Zach J. Hoag is an author, preacher, and binge-watcher who writes and curates here at The Apocalypse Review. You can also catch him at his author blog,

  • Mike H.

    Hey Zach, Rob McAlpine has done a great job in this area. His book is called Post Charismatic. Fair and balanced.

  • jaydpotter

    Spot on. I do have some fairly major issues with the charismatic/Pentecostal movement, mostly when it’s taken in the direction of prosperity (un)Gospel, and when supposed manifestations of the spirit actually seem to oppose what is written about spiritual gifts et al.
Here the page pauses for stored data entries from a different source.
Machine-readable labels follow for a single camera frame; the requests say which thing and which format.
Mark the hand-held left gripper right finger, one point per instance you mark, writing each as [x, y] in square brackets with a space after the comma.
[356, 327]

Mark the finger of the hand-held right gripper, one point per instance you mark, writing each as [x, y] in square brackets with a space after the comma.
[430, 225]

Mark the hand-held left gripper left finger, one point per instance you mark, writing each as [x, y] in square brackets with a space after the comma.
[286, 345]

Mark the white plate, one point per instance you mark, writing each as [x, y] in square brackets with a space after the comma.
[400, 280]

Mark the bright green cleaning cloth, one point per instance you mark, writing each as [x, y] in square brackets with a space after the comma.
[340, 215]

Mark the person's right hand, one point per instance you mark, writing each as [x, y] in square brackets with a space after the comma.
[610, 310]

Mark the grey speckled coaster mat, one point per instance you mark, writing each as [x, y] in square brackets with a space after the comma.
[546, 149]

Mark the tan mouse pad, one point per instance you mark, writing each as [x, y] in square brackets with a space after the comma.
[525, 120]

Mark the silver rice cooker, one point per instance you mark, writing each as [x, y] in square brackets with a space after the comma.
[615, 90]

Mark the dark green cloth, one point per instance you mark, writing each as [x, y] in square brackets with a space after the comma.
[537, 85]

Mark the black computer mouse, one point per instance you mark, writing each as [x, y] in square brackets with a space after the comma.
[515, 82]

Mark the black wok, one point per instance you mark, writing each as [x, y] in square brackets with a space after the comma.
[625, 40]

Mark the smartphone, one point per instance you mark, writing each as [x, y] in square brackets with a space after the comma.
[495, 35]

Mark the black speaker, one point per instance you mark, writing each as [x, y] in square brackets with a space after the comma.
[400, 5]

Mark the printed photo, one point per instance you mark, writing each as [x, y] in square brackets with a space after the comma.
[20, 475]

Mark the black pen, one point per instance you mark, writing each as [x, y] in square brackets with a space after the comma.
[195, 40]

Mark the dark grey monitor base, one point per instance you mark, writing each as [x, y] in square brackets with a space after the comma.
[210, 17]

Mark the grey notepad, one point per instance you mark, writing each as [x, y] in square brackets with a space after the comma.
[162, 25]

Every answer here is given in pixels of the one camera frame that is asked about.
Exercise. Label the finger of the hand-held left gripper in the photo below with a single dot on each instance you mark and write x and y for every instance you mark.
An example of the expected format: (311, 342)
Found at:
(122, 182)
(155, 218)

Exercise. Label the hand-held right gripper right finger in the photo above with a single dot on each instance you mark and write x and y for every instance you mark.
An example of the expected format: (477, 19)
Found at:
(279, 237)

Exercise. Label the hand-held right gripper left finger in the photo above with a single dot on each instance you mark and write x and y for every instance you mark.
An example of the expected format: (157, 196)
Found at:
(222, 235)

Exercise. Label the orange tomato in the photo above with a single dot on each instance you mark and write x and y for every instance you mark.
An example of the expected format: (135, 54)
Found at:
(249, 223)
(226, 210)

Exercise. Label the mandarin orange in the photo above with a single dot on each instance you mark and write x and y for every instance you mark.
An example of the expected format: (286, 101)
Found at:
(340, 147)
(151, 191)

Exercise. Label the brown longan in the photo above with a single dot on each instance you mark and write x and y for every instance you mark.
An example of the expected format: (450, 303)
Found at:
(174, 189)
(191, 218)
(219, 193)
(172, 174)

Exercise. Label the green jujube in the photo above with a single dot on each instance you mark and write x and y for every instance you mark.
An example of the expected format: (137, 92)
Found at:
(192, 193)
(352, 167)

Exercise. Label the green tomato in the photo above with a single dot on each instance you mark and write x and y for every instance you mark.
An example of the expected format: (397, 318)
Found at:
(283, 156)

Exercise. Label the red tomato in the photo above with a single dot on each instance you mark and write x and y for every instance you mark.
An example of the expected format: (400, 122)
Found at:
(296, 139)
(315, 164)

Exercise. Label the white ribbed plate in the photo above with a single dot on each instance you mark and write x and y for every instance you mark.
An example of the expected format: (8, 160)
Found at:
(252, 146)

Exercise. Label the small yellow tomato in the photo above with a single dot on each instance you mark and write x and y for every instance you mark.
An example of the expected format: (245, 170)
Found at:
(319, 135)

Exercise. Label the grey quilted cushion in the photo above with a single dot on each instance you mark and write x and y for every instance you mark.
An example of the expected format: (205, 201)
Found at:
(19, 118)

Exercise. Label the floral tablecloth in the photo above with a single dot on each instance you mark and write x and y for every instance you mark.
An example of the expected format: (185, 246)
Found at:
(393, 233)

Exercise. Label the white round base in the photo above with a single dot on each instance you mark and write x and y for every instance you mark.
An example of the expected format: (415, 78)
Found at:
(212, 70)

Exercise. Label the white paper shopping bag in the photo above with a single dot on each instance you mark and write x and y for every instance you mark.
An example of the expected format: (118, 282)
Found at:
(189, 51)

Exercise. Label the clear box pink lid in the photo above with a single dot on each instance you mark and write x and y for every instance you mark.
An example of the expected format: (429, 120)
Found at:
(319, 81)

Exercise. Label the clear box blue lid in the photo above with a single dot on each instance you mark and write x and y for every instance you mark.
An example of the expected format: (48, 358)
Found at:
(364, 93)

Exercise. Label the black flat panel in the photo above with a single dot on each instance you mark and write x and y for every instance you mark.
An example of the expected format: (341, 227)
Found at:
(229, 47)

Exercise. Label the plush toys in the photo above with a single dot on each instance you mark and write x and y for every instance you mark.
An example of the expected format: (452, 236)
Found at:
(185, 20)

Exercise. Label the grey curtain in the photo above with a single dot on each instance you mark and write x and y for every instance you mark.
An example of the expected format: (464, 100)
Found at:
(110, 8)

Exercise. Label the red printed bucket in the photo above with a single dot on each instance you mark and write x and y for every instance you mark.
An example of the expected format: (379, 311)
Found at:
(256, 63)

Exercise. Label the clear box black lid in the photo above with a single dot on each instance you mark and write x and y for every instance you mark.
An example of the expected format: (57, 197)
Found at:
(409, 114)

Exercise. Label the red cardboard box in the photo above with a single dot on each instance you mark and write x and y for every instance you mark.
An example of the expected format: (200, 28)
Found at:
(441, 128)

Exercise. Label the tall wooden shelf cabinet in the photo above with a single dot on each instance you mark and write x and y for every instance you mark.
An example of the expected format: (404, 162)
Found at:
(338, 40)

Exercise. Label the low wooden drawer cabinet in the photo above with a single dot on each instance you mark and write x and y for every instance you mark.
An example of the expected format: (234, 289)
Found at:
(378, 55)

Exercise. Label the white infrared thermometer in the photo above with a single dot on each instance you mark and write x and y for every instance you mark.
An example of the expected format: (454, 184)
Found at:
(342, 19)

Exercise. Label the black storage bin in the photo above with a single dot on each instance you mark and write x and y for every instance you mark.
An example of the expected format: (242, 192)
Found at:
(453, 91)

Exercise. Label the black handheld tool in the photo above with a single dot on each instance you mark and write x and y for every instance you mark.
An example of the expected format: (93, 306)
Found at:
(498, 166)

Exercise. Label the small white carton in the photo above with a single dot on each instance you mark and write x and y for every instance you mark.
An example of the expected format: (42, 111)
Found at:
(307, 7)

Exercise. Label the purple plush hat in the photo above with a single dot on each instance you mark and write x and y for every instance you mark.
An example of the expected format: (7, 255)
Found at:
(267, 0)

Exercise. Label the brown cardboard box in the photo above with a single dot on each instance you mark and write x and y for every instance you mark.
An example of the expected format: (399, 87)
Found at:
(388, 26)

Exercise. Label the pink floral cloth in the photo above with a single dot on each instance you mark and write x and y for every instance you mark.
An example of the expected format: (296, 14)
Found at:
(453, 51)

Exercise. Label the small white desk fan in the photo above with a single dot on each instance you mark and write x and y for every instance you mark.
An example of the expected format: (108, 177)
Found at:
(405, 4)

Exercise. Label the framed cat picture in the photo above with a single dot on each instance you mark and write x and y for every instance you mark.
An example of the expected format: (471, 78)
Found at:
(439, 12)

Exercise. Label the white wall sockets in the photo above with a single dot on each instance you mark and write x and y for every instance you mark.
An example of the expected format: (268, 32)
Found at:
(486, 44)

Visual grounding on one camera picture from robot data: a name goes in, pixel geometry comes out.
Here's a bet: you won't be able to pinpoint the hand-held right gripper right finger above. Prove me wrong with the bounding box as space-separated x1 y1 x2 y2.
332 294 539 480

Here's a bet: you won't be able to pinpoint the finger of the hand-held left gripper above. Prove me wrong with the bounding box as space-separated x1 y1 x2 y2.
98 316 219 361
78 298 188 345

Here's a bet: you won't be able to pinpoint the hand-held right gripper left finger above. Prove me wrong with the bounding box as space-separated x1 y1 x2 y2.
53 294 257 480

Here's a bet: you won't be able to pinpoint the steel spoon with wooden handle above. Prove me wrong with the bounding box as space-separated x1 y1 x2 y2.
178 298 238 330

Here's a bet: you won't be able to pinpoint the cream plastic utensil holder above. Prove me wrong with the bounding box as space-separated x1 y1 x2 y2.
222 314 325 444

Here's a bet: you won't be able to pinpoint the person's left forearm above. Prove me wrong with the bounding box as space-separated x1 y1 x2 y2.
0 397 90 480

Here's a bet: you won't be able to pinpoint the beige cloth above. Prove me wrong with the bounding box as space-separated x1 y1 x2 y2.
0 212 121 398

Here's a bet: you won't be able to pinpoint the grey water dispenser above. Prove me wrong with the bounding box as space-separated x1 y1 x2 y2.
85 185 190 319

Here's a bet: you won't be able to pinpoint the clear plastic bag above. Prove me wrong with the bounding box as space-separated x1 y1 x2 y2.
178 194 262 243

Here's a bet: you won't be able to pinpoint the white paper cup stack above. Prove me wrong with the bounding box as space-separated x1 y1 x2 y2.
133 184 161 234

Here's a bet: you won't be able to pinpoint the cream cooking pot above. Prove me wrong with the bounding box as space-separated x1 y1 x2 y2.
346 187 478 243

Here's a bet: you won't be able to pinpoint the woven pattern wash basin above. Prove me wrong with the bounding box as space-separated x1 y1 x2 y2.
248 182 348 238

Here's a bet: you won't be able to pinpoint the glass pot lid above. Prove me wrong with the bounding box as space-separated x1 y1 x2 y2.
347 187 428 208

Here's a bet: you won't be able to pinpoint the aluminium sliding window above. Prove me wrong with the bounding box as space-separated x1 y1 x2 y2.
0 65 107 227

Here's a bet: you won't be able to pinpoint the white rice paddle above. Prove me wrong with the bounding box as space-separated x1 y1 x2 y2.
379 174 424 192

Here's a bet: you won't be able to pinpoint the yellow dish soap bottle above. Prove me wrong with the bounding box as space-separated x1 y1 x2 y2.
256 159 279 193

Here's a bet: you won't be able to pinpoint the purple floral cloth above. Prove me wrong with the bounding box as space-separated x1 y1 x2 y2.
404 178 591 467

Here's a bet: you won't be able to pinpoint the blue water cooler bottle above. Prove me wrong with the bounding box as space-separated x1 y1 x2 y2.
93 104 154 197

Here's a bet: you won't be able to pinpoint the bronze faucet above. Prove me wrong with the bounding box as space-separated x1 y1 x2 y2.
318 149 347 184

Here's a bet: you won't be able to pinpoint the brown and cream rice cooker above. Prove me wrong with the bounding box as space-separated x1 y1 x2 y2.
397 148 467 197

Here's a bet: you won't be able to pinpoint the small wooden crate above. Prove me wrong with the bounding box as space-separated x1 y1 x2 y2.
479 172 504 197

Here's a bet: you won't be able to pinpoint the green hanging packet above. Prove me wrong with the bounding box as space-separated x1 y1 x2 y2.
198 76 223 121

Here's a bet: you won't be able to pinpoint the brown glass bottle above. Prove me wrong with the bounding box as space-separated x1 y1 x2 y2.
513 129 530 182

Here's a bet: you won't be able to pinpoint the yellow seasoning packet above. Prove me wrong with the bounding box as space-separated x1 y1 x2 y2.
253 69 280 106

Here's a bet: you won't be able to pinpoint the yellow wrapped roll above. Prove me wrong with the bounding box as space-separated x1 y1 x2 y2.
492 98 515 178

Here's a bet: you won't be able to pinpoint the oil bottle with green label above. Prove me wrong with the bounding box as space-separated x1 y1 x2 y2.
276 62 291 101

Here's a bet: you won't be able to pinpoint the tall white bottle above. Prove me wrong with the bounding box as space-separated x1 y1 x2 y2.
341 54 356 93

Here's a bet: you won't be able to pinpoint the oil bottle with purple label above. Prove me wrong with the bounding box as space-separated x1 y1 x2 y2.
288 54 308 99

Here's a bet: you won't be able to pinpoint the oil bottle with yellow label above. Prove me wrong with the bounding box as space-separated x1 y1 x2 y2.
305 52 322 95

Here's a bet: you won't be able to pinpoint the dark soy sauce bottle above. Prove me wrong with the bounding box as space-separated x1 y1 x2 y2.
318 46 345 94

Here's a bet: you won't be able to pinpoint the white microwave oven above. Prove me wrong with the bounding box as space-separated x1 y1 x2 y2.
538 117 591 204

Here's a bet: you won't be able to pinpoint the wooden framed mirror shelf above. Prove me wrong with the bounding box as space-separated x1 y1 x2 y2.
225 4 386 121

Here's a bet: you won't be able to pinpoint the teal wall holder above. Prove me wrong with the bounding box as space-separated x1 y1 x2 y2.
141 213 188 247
But with that said the critique (as it should go for any branch of Christianity) is to acknowledge the critique from within the house (to use Lewis’ metaphor of the house of Xianity) in a manner that calls them brothers and sisters just as Paul did when he corrected “false” teaching.

    I would also note that if you took most of MacArthur’s criticism and changed words from charismatic or Pentecostal to reformed, fundamental or evangelical, the argument could be made much the same to his own theological camp.

  • zhoag

    thanks for the heads up!

  • zhoag

    absolutely jay, great points.

  • Charissa Bowar

    So this reminds me of the post you put up about T.D Jakes and Tyler perry giving away a million dollars etc…While I absolutely disagree with the stance, and what seems to be the heart, of John MacArthur’s arguments. I do see problems with the charismatic movement and the marriage with celebrity christianity. Any thoughts about the girl with the prophetic spirit in acts 16, whose oracles made a lot money from her until paul cast the spirit out? she was proclaiming ‘god most high’ and ‘salvation’ but it meant something different to the culture than paul’s message ie. zeus and wealth, or prosperity. Do we see any similarities in the celebrity Christianity now?

  • zhoag

    Charissa that’s a great point, and a needed critique. MacArthur simply errs on the opposite extreme – which hurts the positive reform that could come from points like the one you are making. So yes, I totally think that applies to prosperity/celebrity Christianity!

  • AtalantaBethulia

    When holding the “proper” orthodoxy becomes the foundational and defining element of faith, there will be no shortage of disagreement. The Church needs a reformation, but MacArthur, I believe, would put himself outside of being included in that reform. Humility is an essential element to objectivity. While I have my doubts and criticisms of the Charismatic Movement in general and am not in support of the Prosperity Gospel in particular, John MacArthur lives in a glass house. I imagine he would likely have an (unfavorable) opinion of Mysticism and gnosis as well. An underlying theme in Fundamentalism is an effort to discredit any revelation of God that is extra-biblical and can be subjective. This focusses on Scripture as the final, objective authority and allows for greater control, something dear to authoritarians.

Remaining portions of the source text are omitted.